Strangely enough I have yet to get around to seeing Korean film director Jae-young Kwak’s neo classic ‘My Sassy Girl’. I actually have it available to view and was planning to watch it as I see an American version of the movie is available and I do like to see how these American remakes screw these things up, but still haven’t found the time to watch that movie. I have, however, found the time to the directors Romantic action Comedy, ‘Cyborg Girl’, which has to be one of the more unique romantic comedies I have seen. I don’t even like romcom’s all that much, but wouldn’t you know, I liked this one.
In late 2007 we meet Jiro (Keisuke Koide). Jiro is one of those lovable loser types and he narrates his story for us, telling us how he spends his birthday alone every year, buys himself a gift and has dinner at the same spot. While getting his gift this year he observes a strange, but very pretty girl (Haruka Ayase) who seems to be following him. She’s wearing some strange clothes and he observes her stealing some clothes to replace these odd duds and the next thing you know she’s sitting at dinner with him eating everything in sight, and then skipping out on the bill. The pair spend the rest of the night running from the cops, breaking windows and talking to each other about stuff with the girl suddenly disappearing, claiming that she’s a time traveler from the future and has to go back home. As Jiro would tell us, it was the best night of his life.
The next year on his birthday he walks these same streets hoping to see this strange beautiful woman once again, and at the same restaurant, here she is. A bit different in demeanor for some reason, but certainly the same woman. They have dinner, she sings happy birthday to him and then saves his life as an armed gunman shoots up the restaurant. Turns out this girl is a cybernetic organism. For the reasons why she’s here and hanging out with Jiro, it’s probably best that we let them inform you of this little tidbit of information. But here she is keeping Jiro out of trouble the best she can, playing superhero in her spare time, helping Jiro with his schoolwork, showing folks how to properly do The Robot at the club and just being an overall friend to a guy who can really use a friend.
At first, one of Jiro’s primary concerns with his 1000 pound, stiff, cybernetic protector was to see if she was biologically accurate, for obvious deviate reasons. However over time he begins to fall in love with this girl and he becomes frustrated as the Cyborg Girl seems incapable of returning those feelings. Not that she really cares because despite the stuff she’s been doing up to this point, she’s mainly here to do one thing, and since she’s not allowed to speak of the future I too will honor that request.

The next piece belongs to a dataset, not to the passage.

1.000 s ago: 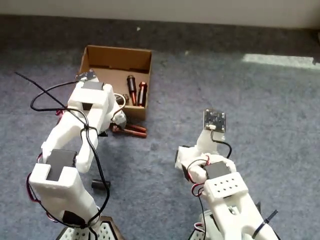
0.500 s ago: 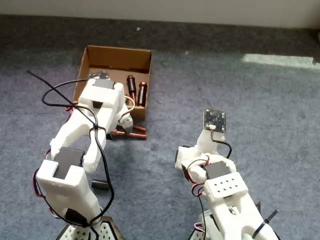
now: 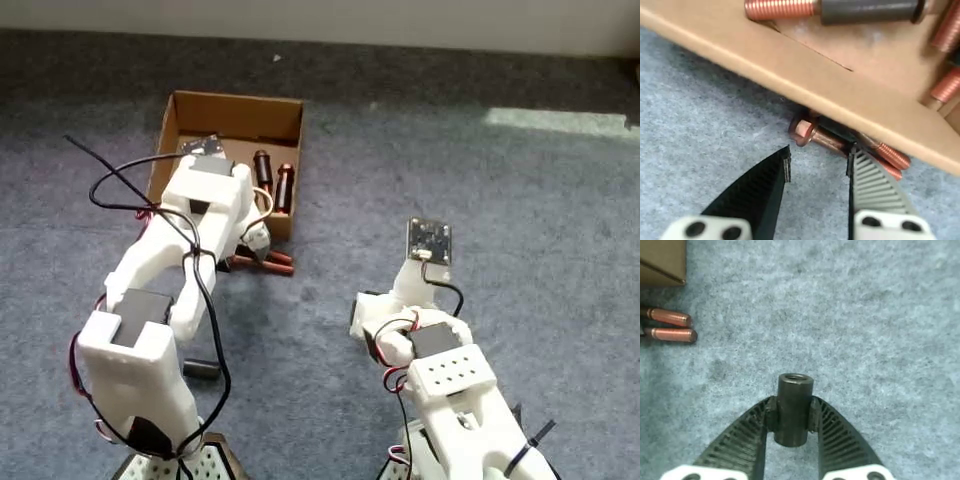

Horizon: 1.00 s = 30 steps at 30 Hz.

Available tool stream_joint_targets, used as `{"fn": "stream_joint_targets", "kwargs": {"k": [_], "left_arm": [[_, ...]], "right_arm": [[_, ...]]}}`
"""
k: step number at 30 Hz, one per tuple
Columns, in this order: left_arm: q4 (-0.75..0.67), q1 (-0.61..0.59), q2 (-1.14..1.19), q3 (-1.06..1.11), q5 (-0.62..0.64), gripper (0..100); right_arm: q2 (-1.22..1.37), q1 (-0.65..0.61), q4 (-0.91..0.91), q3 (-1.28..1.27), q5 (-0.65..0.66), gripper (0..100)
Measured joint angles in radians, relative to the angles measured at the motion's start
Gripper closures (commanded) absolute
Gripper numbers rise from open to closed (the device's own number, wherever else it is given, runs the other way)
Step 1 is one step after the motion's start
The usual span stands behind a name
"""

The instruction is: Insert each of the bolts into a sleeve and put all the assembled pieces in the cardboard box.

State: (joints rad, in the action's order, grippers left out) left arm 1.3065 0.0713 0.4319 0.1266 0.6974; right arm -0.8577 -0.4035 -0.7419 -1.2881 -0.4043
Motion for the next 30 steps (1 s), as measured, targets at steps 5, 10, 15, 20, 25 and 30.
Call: {"fn": "stream_joint_targets", "kwargs": {"k": [5, 10, 15, 20, 25, 30], "left_arm": [[0.017, -0.052, 0.008, -0.029, 0.0, 80], [0.117, -0.12, 0.018, -0.092, -0.012, 80], [0.206, -0.207, 0.044, -0.132, -0.098, 80], [0.298, -0.287, 0.048, -0.213, -0.184, 80], [0.413, -0.318, 0.048, -0.351, -0.255, 86], [0.43, -0.276, -0.015, -0.376, -0.336, 98]], "right_arm": [[0.0, 0.0, 0.0, 0.0, 0.0, 99.3], [0.0, 0.0, 0.0, 0.0, 0.0, 99.3], [0.0, 0.0, 0.0, 0.0, 0.0, 99.3], [0.0, 0.0, 0.0, 0.0, 0.0, 99.3], [0.0, 0.0, 0.0, 0.0, 0.0, 99.3], [0.0, 0.0, 0.0, 0.0, 0.0, 99.3]]}}
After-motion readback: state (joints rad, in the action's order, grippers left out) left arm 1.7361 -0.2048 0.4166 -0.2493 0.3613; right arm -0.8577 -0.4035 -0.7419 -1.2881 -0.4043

This film brought to mind an episode of Star Trek: The Next Generation I saw… whoa, twenty years ago. Damn time flies. Anyway, this episode was titled ‘Offspring’ and it details Data’s ‘daughter’ he has created with her fatal flaw being her emotion and Data’s inability to return that emotion. Great episode. This film is similar in a sense because Kwak uses emotion to drive this film. The girls abundance of emotion when we first meet her, her curious lack of emotion the next time we see her, Jiro’s joy with the girl which turns to frustration and anger which then turns to regret. To that end Kwak coaxes a pair of wonderful and engaging performances out of his young lead actors. Koide plays the role of the lonely guy to near perfection, managing to be sad but never dropping his character into the realm of pathetic pity. With Ayase you have a woman who is so pretty that it’s often hard to take your eyes of her to read the subtitles beneath, unless of course you understand Japanese, but beauty aside she has the more difficult task of selling us on the fact that she is indeed a robot being who has to gradually becomes more human as time goes along, not to mention she has the added challenge of being an action star as well.
In addition to an accomplished script which was unique, smart and clever in most parts while still maintaining a healthy dose of familiarity to it, ‘Cyborg Girl’ also boast some impressive special effects when called upon and Kwak directs his film with surgeon like precision.
Now the movie does tend to get a bit melodramatic, particular when it comes to its conclusion, and this conclusion does seem to bit drawn out to me as it meanders about tying up loose ends in an effort to put a final happy face on what were seeing as a really, really bad situation. But those minor criticisms aside ‘Cyborg Girl’ was a winsome, serendipitous film filled with charm and wonder that blends in a few different genres, that comes out in the mix as melodramatic magic.